Your task:
Your answer must be the line containing "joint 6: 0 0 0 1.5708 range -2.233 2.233" and each following line to the end of the listing below, copied exactly, with pictures removed and nothing added.

Data provided:

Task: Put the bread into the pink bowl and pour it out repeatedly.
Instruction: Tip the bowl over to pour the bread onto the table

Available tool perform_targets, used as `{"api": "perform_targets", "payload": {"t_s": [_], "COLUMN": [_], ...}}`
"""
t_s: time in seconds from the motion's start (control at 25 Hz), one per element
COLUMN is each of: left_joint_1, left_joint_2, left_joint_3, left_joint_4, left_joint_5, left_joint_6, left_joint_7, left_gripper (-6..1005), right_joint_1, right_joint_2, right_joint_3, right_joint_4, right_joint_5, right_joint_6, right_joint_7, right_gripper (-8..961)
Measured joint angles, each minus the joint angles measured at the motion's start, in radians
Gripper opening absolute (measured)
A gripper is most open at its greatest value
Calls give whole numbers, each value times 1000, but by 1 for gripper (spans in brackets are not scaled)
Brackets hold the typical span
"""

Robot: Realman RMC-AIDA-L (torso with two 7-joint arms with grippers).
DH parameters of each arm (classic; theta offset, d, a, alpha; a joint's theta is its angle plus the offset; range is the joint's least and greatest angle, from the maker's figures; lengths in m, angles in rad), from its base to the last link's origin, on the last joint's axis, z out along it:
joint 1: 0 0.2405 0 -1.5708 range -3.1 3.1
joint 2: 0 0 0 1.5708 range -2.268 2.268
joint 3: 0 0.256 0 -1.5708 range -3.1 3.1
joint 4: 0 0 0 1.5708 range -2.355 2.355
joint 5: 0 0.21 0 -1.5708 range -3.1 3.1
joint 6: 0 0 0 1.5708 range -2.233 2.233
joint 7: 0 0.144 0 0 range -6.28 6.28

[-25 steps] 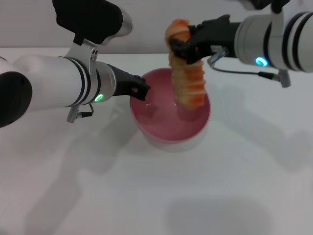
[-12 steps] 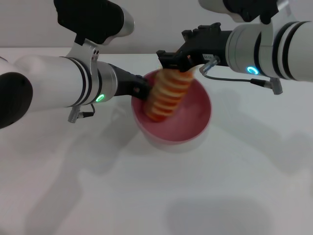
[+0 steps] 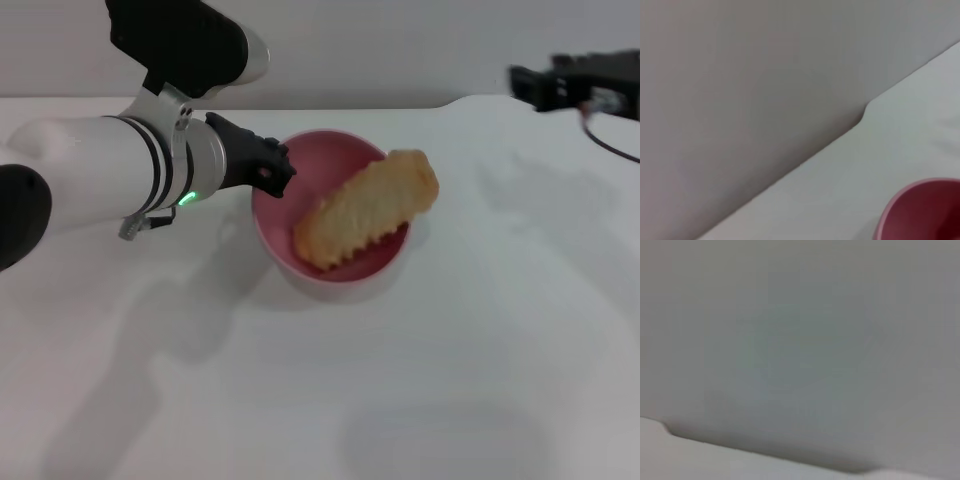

Exercise response:
joint 6: 0 0 0 1.5708 range -2.233 2.233
joint 7: 0 0.144 0 0 range -6.28 6.28

[-25 steps] 
[-12 steps] 
[+0 steps] 

This completes the required output.